Contemporary Therapies and Future Directions in the Management of Hypertrophic Cardiomyopathy

Hypertrophic cardiomyopathy (HCM), a myocardial disorder characterized by increased ventricular wall thickness, is one of the most common inherited cardiovascular diseases. Since the initial discovery of HCM in the 1950s, there has been significant advancement in our understanding of the etiology and pathophysiology of the disease. This knowledge has fueled an evolution in the approach to treatment, from minimizing symptoms to slowing disease progression to developing targeted molecular therapies to alter the natural history of the disease. In this article, we will review the major phenotypes of HCM, describe conventional treatment strategies, and discuss emerging novel therapies that will allow for disease-specific treatment and change the future management of HCM (Fig. 1).

HCM is defined by a left ventricular wall thickness of > 15 mm in the absence of secondary causes, and is estimated to have a prevalence of at least 1 case per 500 persons in the general population, and perhaps as high as 1 in 250 if genotype positive, phenotype negative individuals are included [1, 2]. HCM is inherited in an autosomal dominant pattern, and between 30% and 60% of HCM in adults is caused by variants in genes that encode thick and thin myofilament components of the cardiac sarcomere [3, 4]. Genetic variation in genes that encode sarcomeric proteins accounts for the majority of genetic HCM. Pathogenic variants in the MYH7 (myosin heavy chain 7) and MYBPC3 (myosin binding protein C3) genes comprise approximately half of the causal variants in patients with familial HCM [5‐7]. Some inherited metabolic diseases (Danon disease, Anderson–Fabry disease), neuromuscular diseases (Friedreich ataxia), and mitochondrial diseases demonstrate a clinical phenotype with left ventricular hypertrophy that mimics that of sarcomeric HCM. However, it is important to differentiate these phenocopies from HCM as the causal genetics, pathogenesis, prognosis, and treatment are different, and these conditions will not be reviewed herein.
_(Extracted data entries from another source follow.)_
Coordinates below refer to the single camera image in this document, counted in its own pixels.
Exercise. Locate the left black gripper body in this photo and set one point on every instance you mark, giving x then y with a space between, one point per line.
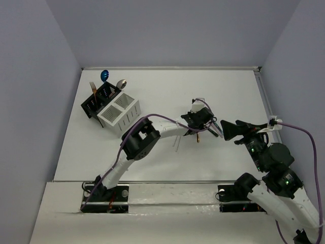
203 122

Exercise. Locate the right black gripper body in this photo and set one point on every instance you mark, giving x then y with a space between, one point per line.
251 139

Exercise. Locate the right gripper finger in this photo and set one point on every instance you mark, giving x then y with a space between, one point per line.
226 125
230 133

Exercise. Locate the silver spoon pink handle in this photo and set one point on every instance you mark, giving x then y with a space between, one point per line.
120 85

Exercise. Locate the blue metallic spoon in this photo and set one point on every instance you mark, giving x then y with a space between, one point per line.
104 76

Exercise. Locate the copper fork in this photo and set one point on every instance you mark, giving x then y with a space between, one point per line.
94 90

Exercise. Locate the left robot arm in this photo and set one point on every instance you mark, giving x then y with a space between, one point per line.
141 138

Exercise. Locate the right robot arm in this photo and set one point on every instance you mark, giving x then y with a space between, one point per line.
279 192

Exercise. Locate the white utensil container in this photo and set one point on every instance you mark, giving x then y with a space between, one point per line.
120 114

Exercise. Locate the black utensil container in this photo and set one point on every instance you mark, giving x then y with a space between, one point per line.
104 95

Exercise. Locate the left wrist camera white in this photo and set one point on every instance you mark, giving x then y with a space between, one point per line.
197 105

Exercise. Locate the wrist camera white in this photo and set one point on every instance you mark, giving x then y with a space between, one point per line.
274 124
197 105

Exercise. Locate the gold knife black handle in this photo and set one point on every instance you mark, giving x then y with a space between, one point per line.
213 132

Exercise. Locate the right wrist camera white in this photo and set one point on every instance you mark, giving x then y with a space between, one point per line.
274 124

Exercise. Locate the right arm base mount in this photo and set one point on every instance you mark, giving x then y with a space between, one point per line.
230 201

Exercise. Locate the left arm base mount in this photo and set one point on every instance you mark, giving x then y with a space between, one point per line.
112 201
This article is based on previously conducted studies and does not contain any new studies with human participants or animals performed by any of the authors.

HCM has heterogeneous phenotypic expression, and as such, clinical manifestations are highly variable. The majority of patients with HCM are currently undiagnosed. For those who are asymptomatic, diagnosis may only be made after incidental discovery of a heart murmur, abnormal electrocardiogram (EKG), or suggestive family history [2]. Symptoms secondary to HCM are commonly attributed to left ventricular outflow tract (LVOT) obstruction, diastolic ventricular dysfunction, an imbalance between myocardial oxygen supply and demand, or arrhythmia. Common symptoms include exertional dyspnea, chest pain, fatigue, palpitations, dizziness, and syncope.

HCM has been historically classified into two hemodynamic subsets: obstructive and nonobstructive. Obstructive hypertrophic cardiomyopathy is characterized by dynamic LVOT obstruction with an LVOT peak pressure gradient > 30 mmHg. [8] Approximately one-third of patients with HCM have resting LVOT obstruction, predominantly due to systolic anterior motion of the mitral valve [2, 9, 10]. Other causes of LVOT obstruction include severe interventricular septal hypertrophy, papillary muscle hypertrophy and displacement, and intrinsic mitral leaflet abnormalities [4]. Another one-third of patients with HCM have obstruction with provocation only (i.e., latent obstruction) [11]. In these patients, LVOT obstruction may be provoked by a decrease in preload/afterload, such as with Valsalva maneuver and nitrate administration, or with an increase in contractility during exercise. The remaining one-third of patients with HCM have no significant obstruction either at rest or with provocation, with a peak LVOT gradient < 30 mmHg.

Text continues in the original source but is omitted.